I'm not real, but I'm a writer.

2 thoughts on “Almost Dorothy (Almost) Celebrates National Eating Disorders Awareness Week

  1. I agree that men with eating disorders are too often overlooked in public discussion of the issue, but I’m not sure I understand what you’re implying with the statement that “eating disorders are not disorders”. Although many young people today may face self-worth issues based on media perpetuation of certain beauty ideals, this is not the same issue as eating disorders (in their diagnostic, historical definition). Anorexia and bulimia have existed much longer than has the current beauty ideal–and in fact since long before psychologists identified them as illnesses. Current research suggests that well over half of an individual’s likelihood of developing an eating disorder is based solely on genetics: anorexia and bulimia are, as much as depression, alcoholism, and bipolar disorder, psychological conditions with genetic, chemical, and individal components.

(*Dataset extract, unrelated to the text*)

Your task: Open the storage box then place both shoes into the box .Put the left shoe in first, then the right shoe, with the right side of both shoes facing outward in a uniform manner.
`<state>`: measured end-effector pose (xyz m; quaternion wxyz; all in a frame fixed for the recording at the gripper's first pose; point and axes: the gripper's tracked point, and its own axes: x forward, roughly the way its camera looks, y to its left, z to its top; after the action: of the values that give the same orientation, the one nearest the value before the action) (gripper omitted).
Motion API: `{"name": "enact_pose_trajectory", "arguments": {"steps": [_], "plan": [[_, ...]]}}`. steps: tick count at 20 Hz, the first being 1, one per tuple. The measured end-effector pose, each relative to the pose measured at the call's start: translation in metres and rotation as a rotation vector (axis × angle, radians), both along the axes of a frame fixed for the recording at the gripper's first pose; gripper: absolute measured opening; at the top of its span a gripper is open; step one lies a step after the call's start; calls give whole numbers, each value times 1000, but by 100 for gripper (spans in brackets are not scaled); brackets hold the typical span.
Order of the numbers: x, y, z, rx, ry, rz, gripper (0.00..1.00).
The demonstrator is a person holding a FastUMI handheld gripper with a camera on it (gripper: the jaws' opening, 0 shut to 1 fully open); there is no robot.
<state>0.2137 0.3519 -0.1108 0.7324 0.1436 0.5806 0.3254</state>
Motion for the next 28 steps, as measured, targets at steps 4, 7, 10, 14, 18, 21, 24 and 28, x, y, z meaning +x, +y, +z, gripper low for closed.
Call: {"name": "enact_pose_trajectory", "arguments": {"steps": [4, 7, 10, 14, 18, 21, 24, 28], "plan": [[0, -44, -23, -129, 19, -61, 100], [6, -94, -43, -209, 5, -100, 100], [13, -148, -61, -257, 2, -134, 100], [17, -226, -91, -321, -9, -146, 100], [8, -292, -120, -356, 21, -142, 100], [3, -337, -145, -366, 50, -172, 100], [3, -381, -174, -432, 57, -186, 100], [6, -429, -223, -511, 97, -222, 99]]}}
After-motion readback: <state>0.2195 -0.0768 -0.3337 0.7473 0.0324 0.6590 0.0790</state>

    As a woman who has lived with anorexia and bulimia for 10 years, I can confidently say that the media and beauty standards have played no role in my disorder. I don’t do this because “society” has influenced me to “perfect my body” or “conform”; I do this out of a complex web of near-uncontrollable psychological compulsions tied to borderline personality disorder, genetics, a need for control, former sexual abuse, and a chemical addiction to the physiological results of starvation and purging. For me–and for the vast majority of others I’ve met through treatment and support groups–this is not at all a social disease, but rather a deeply personal one.

    Not that there’s any one answer to this, of course…and I enjoyed reading your perspective.

    1. I write what I know. You write what you know. Together we add to the dialogue that is too often silenced because of fear, shame and indifference. Thank you for adding you experience to this thread.